__Problem statement__
Copy the data that follows exactly as it is, excluding all pictures.

__Source material__
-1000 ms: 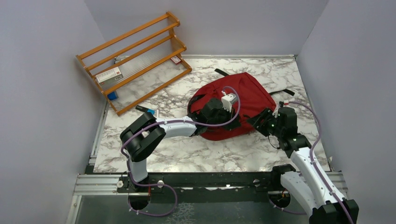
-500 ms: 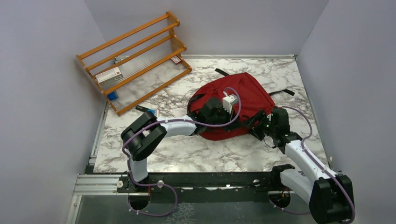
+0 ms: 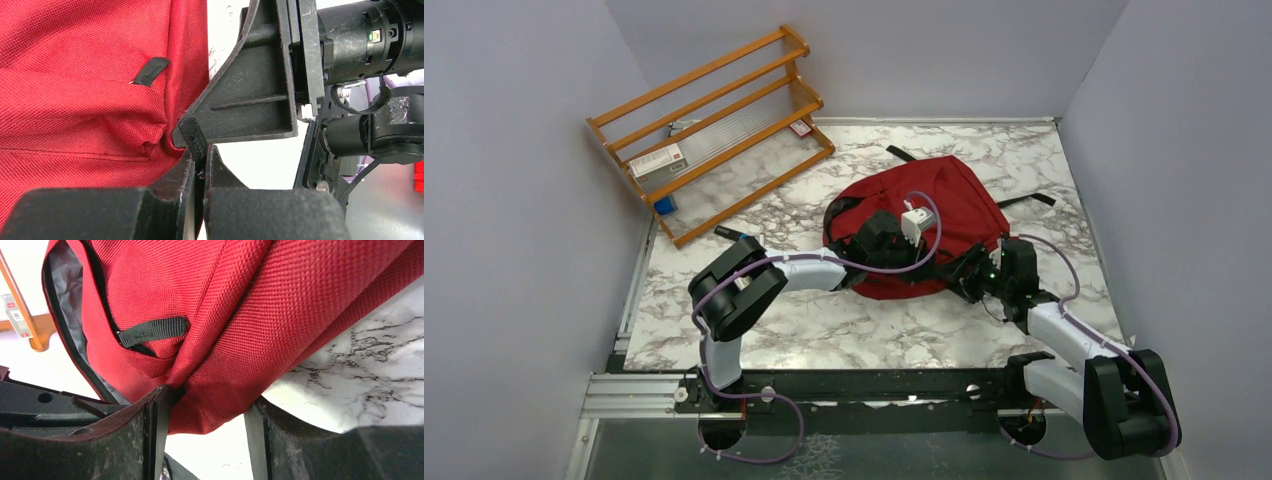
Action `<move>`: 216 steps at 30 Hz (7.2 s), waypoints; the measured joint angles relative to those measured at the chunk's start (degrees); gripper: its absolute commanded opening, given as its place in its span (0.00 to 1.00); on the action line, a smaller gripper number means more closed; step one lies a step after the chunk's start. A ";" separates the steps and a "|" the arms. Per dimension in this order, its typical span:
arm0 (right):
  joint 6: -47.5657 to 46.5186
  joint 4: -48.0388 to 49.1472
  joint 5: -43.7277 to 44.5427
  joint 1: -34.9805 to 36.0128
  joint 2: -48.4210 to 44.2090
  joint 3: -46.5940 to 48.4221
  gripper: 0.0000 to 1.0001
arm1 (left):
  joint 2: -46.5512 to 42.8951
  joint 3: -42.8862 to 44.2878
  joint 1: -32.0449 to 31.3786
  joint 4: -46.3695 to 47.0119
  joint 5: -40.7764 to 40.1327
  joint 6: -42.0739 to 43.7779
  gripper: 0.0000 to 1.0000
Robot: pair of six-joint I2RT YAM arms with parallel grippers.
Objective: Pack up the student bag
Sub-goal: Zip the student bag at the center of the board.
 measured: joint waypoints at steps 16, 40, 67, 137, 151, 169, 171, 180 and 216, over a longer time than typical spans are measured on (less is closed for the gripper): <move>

__Output below__
-1000 ms: 
-500 ms: 
+0 ms: 
Action `<move>`: 216 steps at 30 Hz (7.2 s), waypoints; the measured joint angles relative to those measured at the chunk's start (degrees); gripper: its absolute commanded opening, given as its place in its span (0.00 to 1.00); on the action line, a smaller gripper number means more closed; step one lies a step after the chunk's start. A ";" separates the steps and a "|" the arms. Per dimension in this order, its typical span:
arm0 (right):
  joint 6: -47.5657 to 46.5186
  joint 4: -48.0388 to 49.1472
  joint 5: -43.7277 to 44.5427
  joint 1: -34.9805 to 36.0128
  joint 2: -48.4210 to 44.2090
  joint 3: -46.5940 to 48.4221
  gripper: 0.0000 to 1.0001
arm1 (left):
  joint 2: -46.5512 to 42.8951
  joint 3: -42.8862 to 44.2878
  joint 1: -32.0449 to 31.3786
  joint 4: -46.3695 to 47.0119
  joint 5: -40.7764 to 40.1327
  joint 6: -42.0739 to 43.7779
  gripper: 0.0000 to 1.0000
Robot: pair of six-joint I2RT YAM arms with parallel grippers.
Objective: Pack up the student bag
Sub-goal: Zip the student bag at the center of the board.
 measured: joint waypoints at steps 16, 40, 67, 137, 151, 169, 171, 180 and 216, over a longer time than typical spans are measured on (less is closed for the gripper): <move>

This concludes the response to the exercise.